Could you retype all of the data below exactly as given?

━━━━━━━━━━

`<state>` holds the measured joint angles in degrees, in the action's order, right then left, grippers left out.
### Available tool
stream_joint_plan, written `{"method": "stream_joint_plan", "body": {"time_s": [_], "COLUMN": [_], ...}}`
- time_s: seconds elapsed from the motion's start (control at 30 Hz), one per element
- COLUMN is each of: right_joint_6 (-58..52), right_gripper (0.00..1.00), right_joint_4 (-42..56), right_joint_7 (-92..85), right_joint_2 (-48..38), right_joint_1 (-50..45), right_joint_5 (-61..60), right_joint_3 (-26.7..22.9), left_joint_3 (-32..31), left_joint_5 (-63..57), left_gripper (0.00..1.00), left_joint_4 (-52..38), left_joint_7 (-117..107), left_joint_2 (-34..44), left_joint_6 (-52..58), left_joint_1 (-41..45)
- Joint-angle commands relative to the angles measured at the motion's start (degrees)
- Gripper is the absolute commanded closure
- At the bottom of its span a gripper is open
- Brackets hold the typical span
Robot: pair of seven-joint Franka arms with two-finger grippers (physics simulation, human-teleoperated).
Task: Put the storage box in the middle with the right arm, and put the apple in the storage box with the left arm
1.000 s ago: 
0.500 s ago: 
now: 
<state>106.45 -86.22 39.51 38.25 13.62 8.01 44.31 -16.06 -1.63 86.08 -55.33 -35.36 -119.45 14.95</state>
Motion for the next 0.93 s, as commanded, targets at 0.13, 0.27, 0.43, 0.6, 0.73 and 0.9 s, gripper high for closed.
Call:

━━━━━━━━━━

• Solution to this task:
`<state>` holds the measured joint angles in degrees, in the action's order, right then left, grippers left out.
### Available tool
stream_joint_plan, written `{"method": "stream_joint_plan", "body": {"time_s": [_], "COLUMN": [_], ...}}`
- time_s: seconds elapsed from the motion's start (control at 30 Hz), one per element
- COLUMN is each of: right_joint_6 (-58..52), right_gripper (0.00..1.00), right_joint_4 (-42..56), right_joint_7 (-92..85), right_joint_2 (-48..38), right_joint_1 (-50..45), right_joint_5 (-61..60), right_joint_3 (-26.7..22.9), left_joint_3 (-32..31), left_joint_5 (-63..57), left_gripper (0.00..1.00), left_joint_4 (-52..38), left_joint_7 (-117..107), left_joint_2 (-34..44), left_joint_6 (-52..58), left_joint_1 (-41..45)
- Joint-angle commands relative to the angles measured at the motion's start (degrees)
- Gripper is the absolute commanded closure
- At the bottom of its span a gripper is open
- Brackets hold the typical span
Robot: pair of seven-joint Franka arms with two-finger grippers (physics simulation, human-teleoperated).
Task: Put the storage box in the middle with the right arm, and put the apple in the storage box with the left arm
1.000 s ago: 
0.500 s ago: 
now: 
<state>106.45 -86.22 39.51 38.25 13.62 8.01 44.31 -16.06 -1.63 86.08 -55.33 -35.36 -119.45 14.95</state>
Motion for the next 0.93 s, as commanded, targets at 0.13, 0.27, 0.43, 0.6, 0.73 and 0.9 s, gripper high for closed.
Call:

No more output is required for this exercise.